The radical alternative was to compel sitting HMPS to step down, or at least face open reselection in a reformed party. This was Rahul’s best and most likely bet, a re-run of the Kamaraj Plan of 1963 when senior Congress politicians had been obliged to put ‘party before post’ and stand down. Having been shamed into retiring from office, these entrenched elements were expected to return to the grassroots and help revitalise the Congress party machine. This move had cleared the way for the rise of Rahul’s grandmother, Indira Gandhi.
Nearly all aspiring politicians with a family connection did everything in their power to exploit it. When campaigning in 2009, Rahul’s cousin, Varun Gandhi, said the Congress-led government was spineless and that “wherever I go, I am told that if Sanjay Gandhi had been alive, the country would not have got reduced to such a mess.” Later in the year, when the chief minister of Andhra Pradesh, Y. S. Rajasekhara Reddy, died in an accident, the local Congress party said 462 people had died of shock or committed suicide in grief. The purpose of this implausible piece of news was to force the national party to appoint his fabulously rich son, Jaganmohan Reddy, in his place. The move failed, and an investigation showed that families of people who had died in different ways were paid Rs 5,000 by local Congress leaders for ‘funeral expenses’, and persuaded to say they were victims of the mass grief. Whichever way you turned, family politics were playing their part. In total, twelve of the seats in Uttar Pradesh in 2009 were won by women; but three were political widows, three were wives, one was a daughter, two were daughters-in-law, one was a movie star, one was the wife of a senior police officer and one, Annu Tandon, was the wife of a top executive at Reliance, India’s largest and most powerful private company.

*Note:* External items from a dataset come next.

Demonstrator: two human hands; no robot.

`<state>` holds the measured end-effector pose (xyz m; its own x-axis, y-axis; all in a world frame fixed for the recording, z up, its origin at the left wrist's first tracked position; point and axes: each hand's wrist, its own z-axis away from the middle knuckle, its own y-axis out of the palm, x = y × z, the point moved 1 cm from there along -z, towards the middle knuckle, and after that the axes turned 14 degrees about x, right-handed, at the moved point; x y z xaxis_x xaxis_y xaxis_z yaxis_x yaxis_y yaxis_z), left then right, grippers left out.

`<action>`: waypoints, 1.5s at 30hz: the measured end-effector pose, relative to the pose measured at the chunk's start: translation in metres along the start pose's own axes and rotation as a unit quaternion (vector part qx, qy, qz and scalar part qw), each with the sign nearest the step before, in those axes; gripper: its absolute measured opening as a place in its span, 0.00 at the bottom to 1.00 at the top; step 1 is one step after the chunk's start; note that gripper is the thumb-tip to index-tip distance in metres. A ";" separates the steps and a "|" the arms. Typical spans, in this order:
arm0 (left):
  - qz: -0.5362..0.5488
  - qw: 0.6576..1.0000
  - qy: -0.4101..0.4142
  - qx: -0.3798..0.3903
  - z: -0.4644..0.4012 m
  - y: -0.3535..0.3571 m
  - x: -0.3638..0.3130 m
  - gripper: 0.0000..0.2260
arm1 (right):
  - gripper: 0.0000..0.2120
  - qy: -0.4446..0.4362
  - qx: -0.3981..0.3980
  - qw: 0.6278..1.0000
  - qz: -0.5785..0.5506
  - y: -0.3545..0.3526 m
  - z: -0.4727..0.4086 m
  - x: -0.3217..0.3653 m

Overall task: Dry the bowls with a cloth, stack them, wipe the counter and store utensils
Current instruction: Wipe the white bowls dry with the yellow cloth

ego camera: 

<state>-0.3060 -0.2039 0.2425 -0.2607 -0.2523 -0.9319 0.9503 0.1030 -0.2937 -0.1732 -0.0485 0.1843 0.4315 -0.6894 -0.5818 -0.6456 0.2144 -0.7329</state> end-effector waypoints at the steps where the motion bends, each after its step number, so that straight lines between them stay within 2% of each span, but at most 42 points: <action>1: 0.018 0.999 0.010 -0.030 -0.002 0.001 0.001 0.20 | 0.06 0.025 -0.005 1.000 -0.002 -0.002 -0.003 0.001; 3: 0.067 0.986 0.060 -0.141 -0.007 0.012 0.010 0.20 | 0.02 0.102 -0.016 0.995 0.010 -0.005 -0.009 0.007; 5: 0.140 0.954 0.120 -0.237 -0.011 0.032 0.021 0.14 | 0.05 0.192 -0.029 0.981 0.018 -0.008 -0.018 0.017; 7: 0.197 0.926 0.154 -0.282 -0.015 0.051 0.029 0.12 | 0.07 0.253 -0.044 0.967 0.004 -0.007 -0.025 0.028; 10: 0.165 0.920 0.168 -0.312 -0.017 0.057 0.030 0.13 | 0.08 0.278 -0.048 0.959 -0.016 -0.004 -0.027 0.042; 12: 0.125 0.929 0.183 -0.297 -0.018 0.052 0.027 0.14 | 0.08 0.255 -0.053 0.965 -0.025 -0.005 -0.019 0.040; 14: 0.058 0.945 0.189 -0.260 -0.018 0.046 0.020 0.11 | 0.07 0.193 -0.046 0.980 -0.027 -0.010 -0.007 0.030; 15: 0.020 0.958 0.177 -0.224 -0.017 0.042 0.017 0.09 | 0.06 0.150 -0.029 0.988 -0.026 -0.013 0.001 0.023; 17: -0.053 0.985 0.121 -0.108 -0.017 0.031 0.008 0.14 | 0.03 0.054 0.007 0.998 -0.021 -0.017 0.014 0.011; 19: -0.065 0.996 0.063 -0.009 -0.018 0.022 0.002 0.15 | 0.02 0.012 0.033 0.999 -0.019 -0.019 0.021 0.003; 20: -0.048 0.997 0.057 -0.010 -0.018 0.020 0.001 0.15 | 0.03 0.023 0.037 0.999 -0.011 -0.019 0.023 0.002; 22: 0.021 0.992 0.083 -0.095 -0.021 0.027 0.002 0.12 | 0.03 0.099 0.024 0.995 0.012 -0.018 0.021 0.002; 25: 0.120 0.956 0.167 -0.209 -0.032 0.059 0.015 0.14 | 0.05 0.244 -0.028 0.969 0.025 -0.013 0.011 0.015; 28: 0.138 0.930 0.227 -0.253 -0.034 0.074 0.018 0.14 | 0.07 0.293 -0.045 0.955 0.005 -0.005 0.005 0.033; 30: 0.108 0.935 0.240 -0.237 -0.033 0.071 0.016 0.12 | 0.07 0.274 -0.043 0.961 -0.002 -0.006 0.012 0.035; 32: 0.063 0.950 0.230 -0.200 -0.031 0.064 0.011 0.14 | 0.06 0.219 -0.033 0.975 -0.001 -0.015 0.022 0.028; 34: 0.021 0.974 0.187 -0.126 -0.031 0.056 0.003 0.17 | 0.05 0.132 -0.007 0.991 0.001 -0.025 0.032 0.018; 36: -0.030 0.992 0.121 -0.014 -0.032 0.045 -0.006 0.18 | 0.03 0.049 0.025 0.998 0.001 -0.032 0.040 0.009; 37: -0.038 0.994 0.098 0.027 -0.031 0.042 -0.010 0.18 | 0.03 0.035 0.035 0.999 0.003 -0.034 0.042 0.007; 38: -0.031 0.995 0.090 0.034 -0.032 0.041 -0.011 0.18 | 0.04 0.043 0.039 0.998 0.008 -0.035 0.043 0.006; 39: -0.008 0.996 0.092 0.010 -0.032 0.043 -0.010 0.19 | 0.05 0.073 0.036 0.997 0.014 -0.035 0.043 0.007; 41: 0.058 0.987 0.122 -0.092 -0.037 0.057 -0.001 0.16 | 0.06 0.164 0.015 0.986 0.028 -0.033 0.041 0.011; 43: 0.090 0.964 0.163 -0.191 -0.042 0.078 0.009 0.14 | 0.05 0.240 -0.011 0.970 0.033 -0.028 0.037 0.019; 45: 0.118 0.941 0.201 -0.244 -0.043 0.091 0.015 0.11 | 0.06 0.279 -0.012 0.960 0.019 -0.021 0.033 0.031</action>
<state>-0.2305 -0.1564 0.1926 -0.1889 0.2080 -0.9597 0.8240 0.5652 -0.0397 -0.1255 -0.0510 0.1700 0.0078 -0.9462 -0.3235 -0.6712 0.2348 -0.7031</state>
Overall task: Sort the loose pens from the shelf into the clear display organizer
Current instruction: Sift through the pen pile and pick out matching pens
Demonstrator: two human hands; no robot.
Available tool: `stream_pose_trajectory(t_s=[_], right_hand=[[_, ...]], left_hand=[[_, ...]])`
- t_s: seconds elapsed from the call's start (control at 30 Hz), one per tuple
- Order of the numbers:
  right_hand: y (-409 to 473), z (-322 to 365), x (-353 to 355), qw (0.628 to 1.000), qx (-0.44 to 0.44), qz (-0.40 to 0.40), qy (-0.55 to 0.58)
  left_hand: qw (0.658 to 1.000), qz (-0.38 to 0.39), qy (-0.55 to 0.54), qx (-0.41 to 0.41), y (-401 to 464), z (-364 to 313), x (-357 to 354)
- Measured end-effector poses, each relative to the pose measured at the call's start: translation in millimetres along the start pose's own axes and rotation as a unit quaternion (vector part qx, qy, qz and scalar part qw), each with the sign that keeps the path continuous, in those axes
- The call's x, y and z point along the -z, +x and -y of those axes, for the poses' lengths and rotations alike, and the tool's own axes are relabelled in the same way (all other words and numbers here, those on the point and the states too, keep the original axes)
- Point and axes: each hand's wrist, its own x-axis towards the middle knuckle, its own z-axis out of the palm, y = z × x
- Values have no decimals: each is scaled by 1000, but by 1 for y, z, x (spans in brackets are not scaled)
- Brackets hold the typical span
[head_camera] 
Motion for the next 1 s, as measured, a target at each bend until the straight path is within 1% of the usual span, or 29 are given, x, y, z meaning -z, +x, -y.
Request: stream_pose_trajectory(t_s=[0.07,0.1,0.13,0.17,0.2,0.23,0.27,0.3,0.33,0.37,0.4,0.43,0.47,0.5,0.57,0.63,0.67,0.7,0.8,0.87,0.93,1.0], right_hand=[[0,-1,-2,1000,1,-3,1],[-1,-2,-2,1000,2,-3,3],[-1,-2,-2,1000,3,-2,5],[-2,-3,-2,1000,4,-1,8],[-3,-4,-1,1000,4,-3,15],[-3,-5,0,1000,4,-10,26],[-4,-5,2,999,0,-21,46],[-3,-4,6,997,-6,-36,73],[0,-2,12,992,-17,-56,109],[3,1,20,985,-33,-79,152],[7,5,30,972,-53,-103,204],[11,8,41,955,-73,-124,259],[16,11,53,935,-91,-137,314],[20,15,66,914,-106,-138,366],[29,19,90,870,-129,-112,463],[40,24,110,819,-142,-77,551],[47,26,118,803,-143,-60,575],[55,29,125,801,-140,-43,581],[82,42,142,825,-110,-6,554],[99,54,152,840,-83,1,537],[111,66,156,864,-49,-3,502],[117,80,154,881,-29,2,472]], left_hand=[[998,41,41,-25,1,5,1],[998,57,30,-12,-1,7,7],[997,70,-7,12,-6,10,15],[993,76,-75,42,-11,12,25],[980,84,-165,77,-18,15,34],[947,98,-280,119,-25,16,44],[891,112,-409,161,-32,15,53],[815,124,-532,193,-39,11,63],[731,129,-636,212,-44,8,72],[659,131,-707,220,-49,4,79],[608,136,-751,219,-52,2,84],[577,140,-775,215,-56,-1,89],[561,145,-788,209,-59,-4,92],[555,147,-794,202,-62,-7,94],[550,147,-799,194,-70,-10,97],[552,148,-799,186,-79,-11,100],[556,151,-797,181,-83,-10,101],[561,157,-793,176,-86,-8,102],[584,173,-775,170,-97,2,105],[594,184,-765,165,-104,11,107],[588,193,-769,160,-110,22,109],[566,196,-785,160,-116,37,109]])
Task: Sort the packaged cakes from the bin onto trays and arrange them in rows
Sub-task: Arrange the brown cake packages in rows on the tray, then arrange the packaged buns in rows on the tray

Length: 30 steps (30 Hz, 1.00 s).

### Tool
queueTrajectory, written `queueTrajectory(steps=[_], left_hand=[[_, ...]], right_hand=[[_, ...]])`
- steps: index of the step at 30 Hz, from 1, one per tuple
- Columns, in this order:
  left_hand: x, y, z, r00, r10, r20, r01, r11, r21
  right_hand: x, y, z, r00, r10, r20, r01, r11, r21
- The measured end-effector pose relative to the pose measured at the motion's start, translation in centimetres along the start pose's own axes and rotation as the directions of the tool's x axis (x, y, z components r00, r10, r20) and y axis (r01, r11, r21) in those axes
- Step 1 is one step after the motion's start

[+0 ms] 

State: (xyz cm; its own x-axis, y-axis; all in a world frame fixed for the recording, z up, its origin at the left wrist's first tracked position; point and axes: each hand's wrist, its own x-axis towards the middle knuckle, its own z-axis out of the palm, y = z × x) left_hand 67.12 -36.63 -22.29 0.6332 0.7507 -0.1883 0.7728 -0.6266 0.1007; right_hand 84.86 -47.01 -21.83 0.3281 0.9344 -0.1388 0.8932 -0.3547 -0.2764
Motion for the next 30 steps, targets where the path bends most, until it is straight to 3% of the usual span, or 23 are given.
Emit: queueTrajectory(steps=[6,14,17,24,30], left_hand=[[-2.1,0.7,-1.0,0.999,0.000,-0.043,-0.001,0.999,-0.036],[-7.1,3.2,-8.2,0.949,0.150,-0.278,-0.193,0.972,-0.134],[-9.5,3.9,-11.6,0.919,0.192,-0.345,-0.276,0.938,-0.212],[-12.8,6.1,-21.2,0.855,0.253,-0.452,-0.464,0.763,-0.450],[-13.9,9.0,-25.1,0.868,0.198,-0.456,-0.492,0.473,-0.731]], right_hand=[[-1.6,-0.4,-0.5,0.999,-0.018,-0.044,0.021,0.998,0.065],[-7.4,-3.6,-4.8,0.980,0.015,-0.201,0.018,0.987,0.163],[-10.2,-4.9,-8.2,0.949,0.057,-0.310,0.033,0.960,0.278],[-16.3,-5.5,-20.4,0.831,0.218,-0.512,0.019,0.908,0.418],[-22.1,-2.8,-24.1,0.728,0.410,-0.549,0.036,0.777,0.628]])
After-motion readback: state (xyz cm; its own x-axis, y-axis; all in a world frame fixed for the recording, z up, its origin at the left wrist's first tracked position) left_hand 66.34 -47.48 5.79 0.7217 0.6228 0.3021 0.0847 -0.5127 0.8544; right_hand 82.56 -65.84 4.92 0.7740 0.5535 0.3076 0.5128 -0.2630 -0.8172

I had spent some time with Annu Tandon travelling around her potential constituency, Unnao, watching her speak to gatherings in village after village while buffaloes lay in ponds in the heat. It was clear that although she was sincere, she had needed to spend money through a family trust in Unnao to prepare her way for an election victory. Her idol was Indira Gandhi (“I used to copy her hairstyle and her clothes”) and her electors were some of the poorest people in India.
One woman, Mira Devi, told me that although she would vote for Annu (“She is a woman and may understand the problems of women”), she doubted any politician could change things: “We have no electricity, no good roads, no doctor for seven kilometres. It’s very hard when children fall ill or a pregnant woman needs to go to the doctor.” This was the reality in the poorest parts of the nation, after more than 60 years of independence: although democracy functioned, its benefits were limited.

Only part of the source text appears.